L’industrie du jeu vidéo génère aujourd’hui des revenus bien plus importants que le cinéma (et ceci depuis 1997). L’institut Superdata dévoile ainsi qu’en 2020, le chiffre d’affaires engrangé par le jeu vidéo s’élevait à 139,9 milliards de dollars, soit une augmentation de 12 % par rapport à 2019. En comparaison, les recettes des salles de cinéma ont été de neuf milliards de dollars dans le monde en 2020, pour 42,5 milliards en 2019. En conséquence, la planète jeu vidéo brille d’un éclat particulier au firmament des investisseurs. Et trois aspects en particulier sont surveillés de très près par l’industrie du « 9e art » : les jeux sur téléphone mobile, la monétisation des données personnelles des joueurs et, bien sûr, les métavers. Après avoir quasiment enterré les premières tentatives abouties de métavers, comme Second Life au début du XXIe siècle, Facebook y revient donc, avec beaucoup de détermination et énormément d’argent. Mais Facebook – pardon, Meta – a déjà de la concurrence alors que son métavers est à peine lancé. Fortnite, avec ses 400 millions de joueurs, a aussi l’intention d’accélérer sa mue vers le métavers et l’univers 3D totalement libre et inclusif. Microsoft veut offrir à son application de communication à distance,Teams, un pendant « métaversien » qui se nommerait Mesh et permettrait de participer à des conférences virtuelles sous la forme d’avatars personnalisés dans un décor en 3D de son choix. David Baszucki, PDG de Roblox, a annoncé à la mi-octobre 2021 que son métavers, qui remporte à l’heure actuelle un énorme succès chez les enfants et les adolescents, devrait intégrer bientôt des NFT (3) (les Non Fungible Tokens, que l’on pourra traduire au mieux par « actifs non fongibles », c’est-à-dire sans analogue, ces objets virtuels dont on peut se rendre propriétaire grâce à un certificat de propriété numérique enregistré sur une chaîne de blocs) et adhérer au principe du « play to earn » et de la monétisation des activités en ligne. D’autres prétendants ont d’ailleurs émergé avec des métavers basés sur la blockchain, comme The SandBox ou Decentraland.

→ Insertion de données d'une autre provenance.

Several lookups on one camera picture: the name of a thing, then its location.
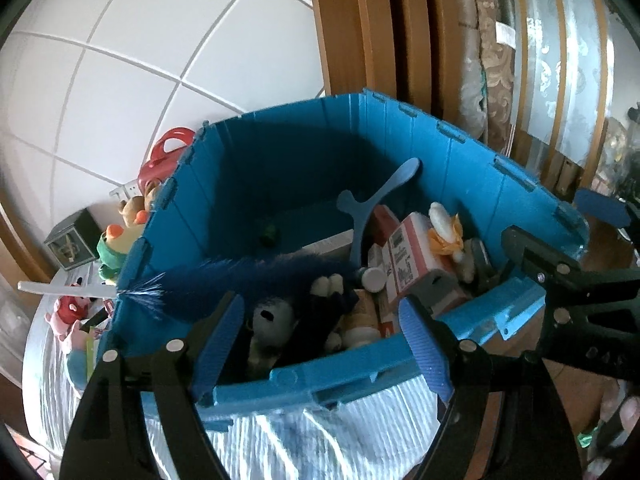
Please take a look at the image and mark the person's right forearm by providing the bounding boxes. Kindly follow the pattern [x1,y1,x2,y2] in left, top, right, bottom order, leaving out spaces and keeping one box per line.
[599,380,640,463]

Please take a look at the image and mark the red white medicine box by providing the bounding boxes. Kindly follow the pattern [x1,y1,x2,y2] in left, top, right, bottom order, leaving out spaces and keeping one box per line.
[386,212,464,307]

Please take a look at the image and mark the blue plastic boomerang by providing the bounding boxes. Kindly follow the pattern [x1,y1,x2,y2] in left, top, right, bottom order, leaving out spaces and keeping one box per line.
[336,157,422,268]

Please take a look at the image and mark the brown wooden pillar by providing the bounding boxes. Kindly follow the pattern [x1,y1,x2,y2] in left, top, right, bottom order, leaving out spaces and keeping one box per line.
[305,0,483,128]

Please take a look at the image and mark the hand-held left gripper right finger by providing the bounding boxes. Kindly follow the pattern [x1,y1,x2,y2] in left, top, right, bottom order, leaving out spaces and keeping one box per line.
[397,295,585,480]

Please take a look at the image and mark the white duck toy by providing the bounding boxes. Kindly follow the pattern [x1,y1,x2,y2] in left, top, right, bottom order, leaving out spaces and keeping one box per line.
[427,201,477,282]

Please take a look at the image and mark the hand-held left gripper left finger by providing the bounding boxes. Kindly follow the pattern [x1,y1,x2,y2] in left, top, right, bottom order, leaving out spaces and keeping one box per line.
[59,291,246,480]

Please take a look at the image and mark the white wall socket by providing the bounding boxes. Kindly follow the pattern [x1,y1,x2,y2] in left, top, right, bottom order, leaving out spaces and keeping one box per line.
[110,180,147,200]

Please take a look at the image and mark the black white dog plush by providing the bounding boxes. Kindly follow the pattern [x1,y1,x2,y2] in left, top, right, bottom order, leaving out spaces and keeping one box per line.
[244,272,362,377]

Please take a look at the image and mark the white bottle orange label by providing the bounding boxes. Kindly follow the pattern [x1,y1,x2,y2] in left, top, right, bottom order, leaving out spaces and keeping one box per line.
[344,290,398,352]

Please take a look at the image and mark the rolled patterned rug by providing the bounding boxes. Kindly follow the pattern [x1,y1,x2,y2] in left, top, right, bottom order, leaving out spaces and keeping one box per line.
[459,0,518,155]

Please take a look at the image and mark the green flat packet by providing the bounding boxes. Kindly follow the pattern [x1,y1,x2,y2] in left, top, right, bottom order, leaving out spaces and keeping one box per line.
[84,324,112,383]

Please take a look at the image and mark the red plastic carry case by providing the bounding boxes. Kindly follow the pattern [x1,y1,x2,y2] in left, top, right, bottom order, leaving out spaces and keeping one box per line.
[138,127,194,191]

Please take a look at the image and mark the blue plastic storage bin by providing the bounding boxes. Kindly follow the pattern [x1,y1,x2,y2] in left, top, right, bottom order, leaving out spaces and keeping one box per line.
[112,89,589,433]

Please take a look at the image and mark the brown teddy plush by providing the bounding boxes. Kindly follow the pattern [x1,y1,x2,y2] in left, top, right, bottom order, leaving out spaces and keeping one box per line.
[117,194,152,227]

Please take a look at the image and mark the green frog plush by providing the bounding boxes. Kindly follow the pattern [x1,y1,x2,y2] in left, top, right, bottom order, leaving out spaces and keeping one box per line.
[96,222,147,282]

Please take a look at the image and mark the dark gift box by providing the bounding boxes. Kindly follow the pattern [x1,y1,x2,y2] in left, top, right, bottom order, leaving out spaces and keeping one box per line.
[43,208,102,272]

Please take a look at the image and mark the pig plush red dress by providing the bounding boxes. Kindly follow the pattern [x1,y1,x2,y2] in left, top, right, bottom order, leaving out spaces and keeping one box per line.
[44,284,107,337]

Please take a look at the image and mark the pig plush blue shirt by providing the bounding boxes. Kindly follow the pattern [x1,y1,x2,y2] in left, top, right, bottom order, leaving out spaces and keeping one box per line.
[64,320,103,388]

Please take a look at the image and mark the grey plastic gadget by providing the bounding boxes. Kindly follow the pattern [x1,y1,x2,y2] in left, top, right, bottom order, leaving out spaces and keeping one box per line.
[414,270,468,313]

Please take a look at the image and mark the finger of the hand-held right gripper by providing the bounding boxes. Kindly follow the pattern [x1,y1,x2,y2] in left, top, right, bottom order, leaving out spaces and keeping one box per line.
[574,188,640,241]
[501,226,640,323]

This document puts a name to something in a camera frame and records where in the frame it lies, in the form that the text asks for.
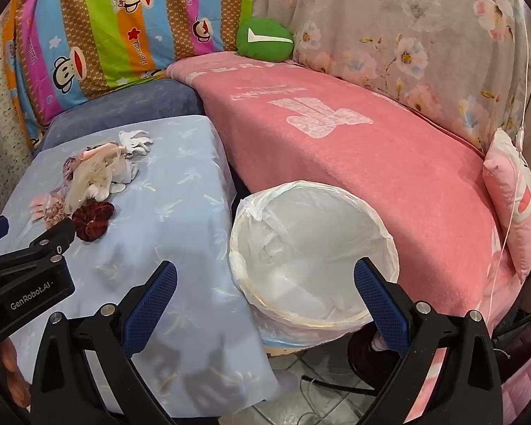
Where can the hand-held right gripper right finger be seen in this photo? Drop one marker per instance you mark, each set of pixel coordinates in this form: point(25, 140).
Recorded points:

Précisons ici tout de suite ce que signifie le terme de blockchain, apparus de plus en plus dans les médias ces dernières années. La blockchain, ou chaîne de blocs en français, est un protocole informatique de stockage, de gestion et de communication distribué de l’information. Cela signifie, en clair, que si vous stockez une information dans une base de données appartenant à un réseau, cette information sera automatiquement copiée et mise à jour sur les autres bases de données du réseau. C’est la technologie de la blockchain qui donné naissance au Bitcoin et aux cryptomonnaies mais son champ d’application est bien plus vaste. Le métavers de Zuckerberg fonctionnera à partir d’une architecture centralisée contrôlée par Facebook – pardon, Meta – mais des métavers comme The Sandbox ou Decentraland sont conçus, eux, pour être totalement décentralisés et donner naissance à des univers dont les utilisateurs sont en grande partie les propriétaires. L’usage de la technologie de la blockchain, et celle des NFT, ouvre la voie à une véritable interopérabilité entre les plateformes, un graal informatique jusqu’à présent inaccessible, c’est-à-dire la possibilité de transporter d’un univers virtuel à l’autre son avatar (son double numérique) ou des biens virtuels, que l’on peut stocker sur un portefeuille électronique pour les utiliser ou les vendre d’un univers à l’autre.
Zuckerberg a bien saisi l’énorme intérêt que représente l’interopérabilité entre les différentes plateformes susceptibles d’accueillir des métavers, comme il l’a d’ailleurs clairement laissé entendre lors de la présentation de son metavers : « Cela va plus loin que le fait de créer un avatar et de transporter des biens digitaux à travers différentes applications. Vous voulez être sûr que tous vos objets pourront être utilisés dans plein de contextes différents, et non pas bloqués quelque part. » L’interopérabilité dont parle Mark Zuckerberg représente depuis des années un idéal inaccessible, en particulier pour les médias sociaux (Facebook, TikTok, Instagram, Discord…). Au lieu de permettre à leurs utilisateurs de passer aisément de l’un à l’autre, ces univers sont repliés sur eux-mêmes, certains exerçant leur domination sur l’ensemble, d’autres tâchant de survivre. La technologie de la blockchain offre aujourd’hui la possibilité d’interconnecter différentes applications et différents univers. Il est presque difficile – et contre-intuitif – de se figurer à l’heure actuelle que d’ici quelques années Internet pourrait ressembler à un gigantesque réseau de méta-univers, chacun ayant ses propres caractéristiques et sa propre économie, mais reliés par la possibilité de faire passer de l’un à l’autre des œuvres virtuelles, des objets ou des avatars.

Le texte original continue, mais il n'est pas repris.